Purpose & Motivation
RSSI exists as a fundamental, technology-agnostic metric for assessing the raw radio frequency (RF) conditions at a receiver. Its primary purpose is to provide a coarse, immediate indication of the overall signal strength in an operating channel, which is essential for basic radio functionality. Before more sophisticated, signal-specific measurements like RSRP were standardized for LTE and NR, RSSI (and its UMTS counterpart, Received Signal Code Power - RSCP) served as the primary metric for cell quality evaluation. It solves the fundamental problem of determining whether a receiver is in a viable coverage area. Without an RSSI measurement, a device cannot know if there is sufficient RF energy to even attempt synchronization or decoding of broadcast channels. Historically, RSSI has been a cornerstone of cellular systems since early GSM, providing the essential input for algorithms controlling cell selection, handover, and link adaptation. While modern systems rely more heavily on cleaner metrics like RSRP for precision, RSSI remains indispensable for calculating the interference-plus-noise floor (via metrics like RSRQ) and for operations in scenarios where specific reference signals may not be reliably detectable, offering a robust fallback measurement of the RF environment.
Classification
Detected Changes Across Releases
from 3GPP Change RequestsSpecific changes extracted from the „Change history“ tables of 3GPP specifications (59 CRs across 5 releases). Complements the general historical overview above with the evidence-based evolution of this function.

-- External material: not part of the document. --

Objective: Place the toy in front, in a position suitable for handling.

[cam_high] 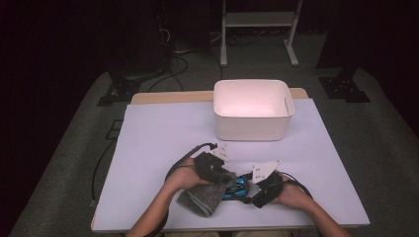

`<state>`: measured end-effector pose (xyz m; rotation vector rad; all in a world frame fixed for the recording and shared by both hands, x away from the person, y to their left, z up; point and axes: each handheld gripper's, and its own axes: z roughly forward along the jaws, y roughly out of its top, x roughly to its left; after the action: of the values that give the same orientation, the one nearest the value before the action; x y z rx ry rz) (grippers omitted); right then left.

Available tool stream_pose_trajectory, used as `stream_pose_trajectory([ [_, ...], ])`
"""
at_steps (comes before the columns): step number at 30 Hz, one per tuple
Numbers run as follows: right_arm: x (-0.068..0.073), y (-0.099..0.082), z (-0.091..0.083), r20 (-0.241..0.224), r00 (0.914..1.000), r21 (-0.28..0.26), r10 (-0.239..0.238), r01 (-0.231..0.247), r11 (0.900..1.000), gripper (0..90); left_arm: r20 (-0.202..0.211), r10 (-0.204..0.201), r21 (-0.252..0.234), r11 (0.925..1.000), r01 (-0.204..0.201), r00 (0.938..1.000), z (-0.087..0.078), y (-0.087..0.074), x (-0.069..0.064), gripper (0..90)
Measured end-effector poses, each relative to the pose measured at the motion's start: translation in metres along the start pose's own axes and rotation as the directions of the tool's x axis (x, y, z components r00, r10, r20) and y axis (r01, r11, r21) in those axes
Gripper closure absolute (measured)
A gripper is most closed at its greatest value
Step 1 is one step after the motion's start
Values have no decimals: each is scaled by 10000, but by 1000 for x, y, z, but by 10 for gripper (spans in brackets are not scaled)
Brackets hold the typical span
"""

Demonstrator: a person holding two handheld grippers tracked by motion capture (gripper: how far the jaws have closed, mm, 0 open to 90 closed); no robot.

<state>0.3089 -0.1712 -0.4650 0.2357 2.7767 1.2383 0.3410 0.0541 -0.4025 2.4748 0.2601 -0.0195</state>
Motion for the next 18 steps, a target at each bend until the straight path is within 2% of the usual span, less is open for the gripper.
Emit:
stream_pose_trajectory([
  [3,0,0,0,-44,10000,-5,75,-75,10000,243,-227,-85,314,9995,92,9997,-9,-11,1,771],
  [6,0,0,0,-29,10000,41,86,-86,10000,240,-282,-257,514,9983,271,9993,-15,-21,2,771],
  [9,-1,0,0,6,9999,77,101,-101,9999,232,-241,-460,500,9976,472,9986,-16,-29,3,771],
  [12,-1,1,0,-74,9994,140,336,-335,9993,210,-220,-479,431,9979,488,9986,-15,-30,2,771],
  [14,-1,1,-1,-72,9995,200,323,-321,9993,209,-214,-456,426,9980,465,9987,-14,-30,2,772],
  [15,-1,3,-3,-116,9994,494,341,-335,9982,200,-189,-447,449,9980,455,9988,-14,-29,3,772],
  [16,-1,3,-5,-137,9992,552,384,-376,9978,200,-174,-473,461,9978,481,9987,-14,-29,3,771],
  [18,-1,4,-10,-218,9984,490,529,-518,9975,200,-132,-556,432,9975,561,9984,-14,-30,3,772],
])
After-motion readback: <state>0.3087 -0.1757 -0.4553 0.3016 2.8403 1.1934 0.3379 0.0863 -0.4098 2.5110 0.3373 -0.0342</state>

In Release 15, specific corrections were introduced for the configuration of SS-RSSI measurements in System Information Block 24. Furthermore, the release added signalling for the RSRP result within the SFTD measurement report and introduced the new NR-SS-SINR measurement capability for LTE.
- Introduction of NR-SS-SINR TS 36.214CR0051
- Signalling for euCA (Enhancing LTE CA Utilization) TS 36.331CR3391
- Additional capability signalling for 1024QAM support TS 36.331CR4031
- Correction of CN type indication for RRC Redirection from E-UTRA/5GC to E-UTRA/5GC or E-UTRAN TS 36.331CR3601
- RSRP result in SFTD measurement report TS 36.331CR3602
- CR on carrier frequency indication in SidelinkUEInformation TS 36.331CR3700
+ 19 more changes
In Release 16, the primary update to the RSSI function was the removal of RSS-based RSRQ measurements, as indicated in the CR titles. This change refined the measurement framework by deprecating a specific method of deriving RSRQ (Reference Signal Received Quality). Furthermore, the release introduced signalling support for new scenarios and indications, such as for high-speed trains and SCG overheating termination.
- Introduction of RSRP measurement based on RSS TS 36.214CR0055
- Introduction of B1C signal in BDS system in A-GNSS TS 36.305CR0083
- Introduction of signalling for high-speed train scenarios TS 36.331CR4326
- Introduction of B1C signal in BDS system in A-GNSS TS 38.305CR0013
- Introduction of voice fallback indication TS 36.331CR4136
- Redirection with MPS Indication [Redirect_MPS_I] TS 36.331CR4579
+ 10 more changes
In Release 17, the key development for RSSI was the addition of a UE capability for NR-U RSSI/CO measurement, specifically for New Radio in Unlicensed spectrum operations. This enhancement introduced a new UE capability signaling mechanism to support these measurements in the NR-U context. The release did not introduce changes to the fundamental definition or calculation of RSSI itself, but rather expanded the framework for its application in unlicensed frequency bands.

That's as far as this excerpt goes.